Recorded data
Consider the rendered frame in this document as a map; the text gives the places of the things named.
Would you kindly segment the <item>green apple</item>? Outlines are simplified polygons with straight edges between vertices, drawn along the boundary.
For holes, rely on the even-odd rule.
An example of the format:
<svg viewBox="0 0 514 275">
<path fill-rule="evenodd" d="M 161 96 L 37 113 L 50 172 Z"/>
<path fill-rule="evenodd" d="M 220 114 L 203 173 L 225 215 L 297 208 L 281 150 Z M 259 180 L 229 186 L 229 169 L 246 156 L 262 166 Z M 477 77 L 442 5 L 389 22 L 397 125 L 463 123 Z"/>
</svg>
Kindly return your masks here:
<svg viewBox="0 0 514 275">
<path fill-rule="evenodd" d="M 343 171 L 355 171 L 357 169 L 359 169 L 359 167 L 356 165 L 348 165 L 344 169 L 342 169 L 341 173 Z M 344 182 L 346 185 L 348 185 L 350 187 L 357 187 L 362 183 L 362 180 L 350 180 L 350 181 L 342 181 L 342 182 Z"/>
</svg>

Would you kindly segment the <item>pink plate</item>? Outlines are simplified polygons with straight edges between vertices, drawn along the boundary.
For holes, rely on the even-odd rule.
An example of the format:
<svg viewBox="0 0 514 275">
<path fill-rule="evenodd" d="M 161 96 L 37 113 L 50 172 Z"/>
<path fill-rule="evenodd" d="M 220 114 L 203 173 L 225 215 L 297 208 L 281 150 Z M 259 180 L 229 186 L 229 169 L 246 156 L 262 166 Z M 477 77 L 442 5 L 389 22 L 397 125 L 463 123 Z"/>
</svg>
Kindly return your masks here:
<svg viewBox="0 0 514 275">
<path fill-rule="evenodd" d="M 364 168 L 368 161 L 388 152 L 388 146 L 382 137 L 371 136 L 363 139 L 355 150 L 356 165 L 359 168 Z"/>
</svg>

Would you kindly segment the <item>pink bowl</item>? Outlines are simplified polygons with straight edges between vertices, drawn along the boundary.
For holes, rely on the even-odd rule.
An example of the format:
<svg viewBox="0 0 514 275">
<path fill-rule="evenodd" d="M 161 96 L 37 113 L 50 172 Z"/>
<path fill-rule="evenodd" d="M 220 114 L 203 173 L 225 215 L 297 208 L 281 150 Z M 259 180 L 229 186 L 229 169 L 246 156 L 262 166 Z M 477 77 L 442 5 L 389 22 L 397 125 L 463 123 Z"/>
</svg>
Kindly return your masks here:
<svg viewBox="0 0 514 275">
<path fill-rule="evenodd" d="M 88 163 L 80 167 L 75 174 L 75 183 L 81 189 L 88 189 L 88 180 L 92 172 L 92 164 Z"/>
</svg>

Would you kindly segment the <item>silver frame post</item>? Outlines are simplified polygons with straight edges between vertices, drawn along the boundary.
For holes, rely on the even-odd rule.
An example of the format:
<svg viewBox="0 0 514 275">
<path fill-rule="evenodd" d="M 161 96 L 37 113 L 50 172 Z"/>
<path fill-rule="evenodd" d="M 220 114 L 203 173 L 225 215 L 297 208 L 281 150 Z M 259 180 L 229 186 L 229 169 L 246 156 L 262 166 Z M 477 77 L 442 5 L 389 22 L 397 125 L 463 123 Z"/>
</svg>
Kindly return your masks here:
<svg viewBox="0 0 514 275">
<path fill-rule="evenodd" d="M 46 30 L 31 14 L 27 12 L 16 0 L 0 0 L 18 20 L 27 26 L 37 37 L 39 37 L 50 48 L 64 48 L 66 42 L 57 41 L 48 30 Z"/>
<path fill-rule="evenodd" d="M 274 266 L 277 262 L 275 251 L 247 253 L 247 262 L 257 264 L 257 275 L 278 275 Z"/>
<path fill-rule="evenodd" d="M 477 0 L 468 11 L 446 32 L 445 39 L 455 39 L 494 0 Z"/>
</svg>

**EXERCISE**.
Filter the lines above, keeping and copying those that contain "simplified".

**WRITTEN ANSWER**.
Would you kindly segment the <item>green apple</item>? Outlines are simplified polygons with straight edges between vertices, drawn along the boundary.
Would you kindly segment the <item>pink plate</item>? Outlines are simplified polygons with straight edges between vertices, drawn along the boundary.
Would you kindly segment the <item>pink bowl</item>? Outlines are simplified polygons with straight edges between vertices, drawn along the boundary.
Would you kindly segment the <item>silver frame post</item>? Outlines are simplified polygons with straight edges between vertices, drawn along the boundary.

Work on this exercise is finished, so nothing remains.